Obducto - Os três tempos do poema- o poema inscreve-se no tempo
Os vários andamentos do poema
Um poema que se regula
em dado ritmo desejado,
que é o que sente por um lado.
Que se revira noutra face deserta
Como um bem que se guarda
Em que se torna revelação que me desperta!
Sempre estranhamente pensado no reverso,
o poema cria e recria um "licença para sonhar"...
Que vai matizando com aprumo o verso.
Se em seu envolvimento me determino,
por saber e não saber como surge
em voltas cegas num tempo que urge!
Nesse terceiro tempo que é futuro discreto
Que se mostra em rimas de sentido perpétuo.
Revestido na surpresa de um tamanho desassossego!
Um primeiro tempo para sua terna face,
Um segundo tempo para uma incerta inconstância,
Um terceiro tempo para uma revelação misteriosa do instante...
O poema que nasce no reduto do mistério.
É condição de sua valência séria,
que surge para ser único e sincero!
Improvisado não capta prisões, nem destinos.

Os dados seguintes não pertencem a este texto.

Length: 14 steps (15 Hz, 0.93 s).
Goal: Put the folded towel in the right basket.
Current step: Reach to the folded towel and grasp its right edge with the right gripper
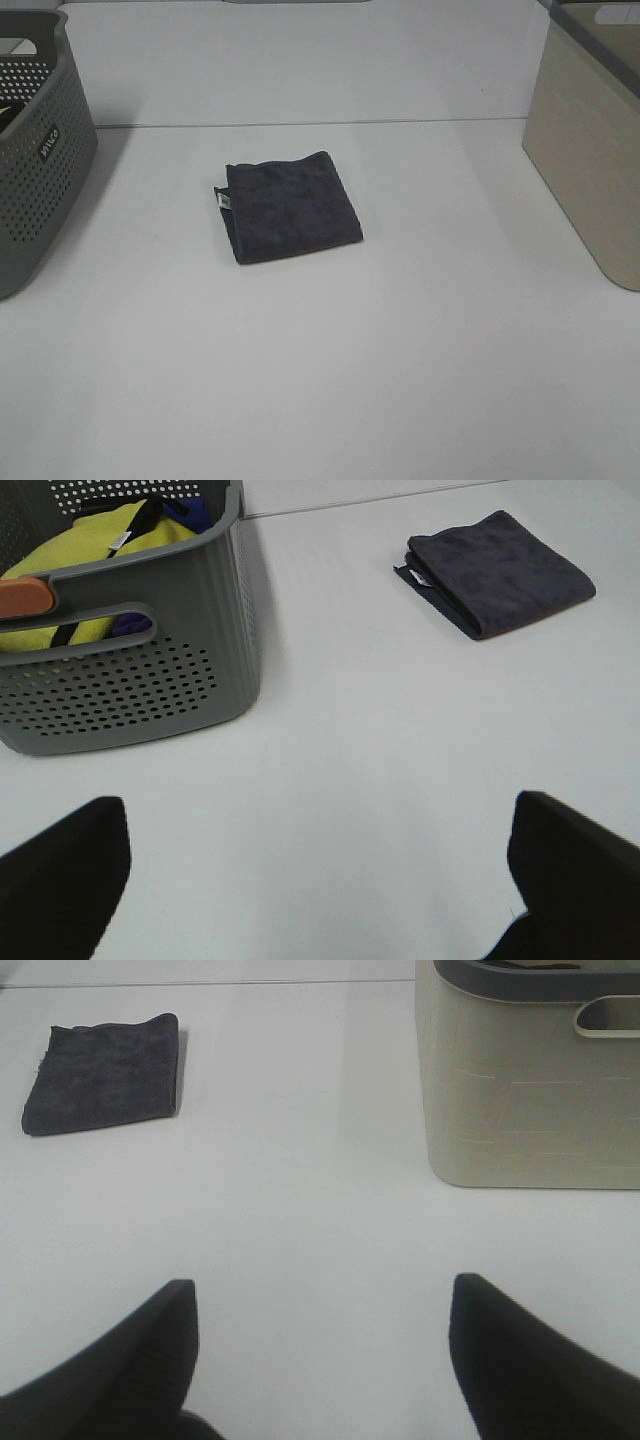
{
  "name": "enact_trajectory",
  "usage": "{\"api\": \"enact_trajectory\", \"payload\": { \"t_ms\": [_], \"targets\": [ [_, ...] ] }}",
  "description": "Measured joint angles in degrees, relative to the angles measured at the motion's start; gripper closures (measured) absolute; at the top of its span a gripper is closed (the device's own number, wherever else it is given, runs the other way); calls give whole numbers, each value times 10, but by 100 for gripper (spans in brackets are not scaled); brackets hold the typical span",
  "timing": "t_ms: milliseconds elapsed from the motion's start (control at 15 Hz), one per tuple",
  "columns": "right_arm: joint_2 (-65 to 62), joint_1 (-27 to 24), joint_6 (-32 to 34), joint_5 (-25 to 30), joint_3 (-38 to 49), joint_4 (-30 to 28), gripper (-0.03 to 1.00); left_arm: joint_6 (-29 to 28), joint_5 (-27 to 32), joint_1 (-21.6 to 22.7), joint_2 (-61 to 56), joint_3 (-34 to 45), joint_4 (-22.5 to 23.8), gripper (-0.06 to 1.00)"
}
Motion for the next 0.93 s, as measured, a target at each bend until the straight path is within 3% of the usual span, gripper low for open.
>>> {"api": "enact_trajectory", "payload": {
  "t_ms": [933],
  "targets": [
    [0, 0, 0, 0, 0, 0, 29, 0, 0, 0, 0, 0, 0, -3]
  ]
}}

É envolvimento mútuo, etéreo e eterno
Faz-se desigual na não "perenidade" das folhas caídas no Inverno!
Em que alcança o seu sublime intento,
num qualquer impossível e cálido momento
que se dissemina numa força que é o tempo do silêncio!
Encontro-o como um desencontro que se volta a tocar.
Olho-o em soslaio de um dos seus lados ,
em captação de sua substância se explicar!
Porque quero entendê-lo, respirá-lo,
nesta invenção dos seu três tempos
numa projecção que exige três ritmos para reinventá-lo.
Um poema é uma profunda e minuciosa descrição do tempo.
O tempo que é tenaz em sua urgente passagem
Mas o qual pode ser tomado para ser viragem!
Como um marcador que distingue o tempo e a sua história,
como a diferença entre a noite aparente no eclipse solar e a noite!
O poema inscreve-se no tempo humano gravado no templo da memória.
Se o infinito se distancia do ser e da sua eternidade,
o poema guarda a seu modo o tempo laborioso.
E seu labor, o pensamento, transforma-se em tempo curioso!
A beleza que determina a natureza
pode ser guardada pelos sentidos
mas só o poema lhe poderá dar voz de uma ilusória certeza!
O poema jaz em sua tamanha fragilidade.
Mas é simultâneo na gênese da criatividade.
Como aventura inacabada que assiste à penumbra do mistério da vida!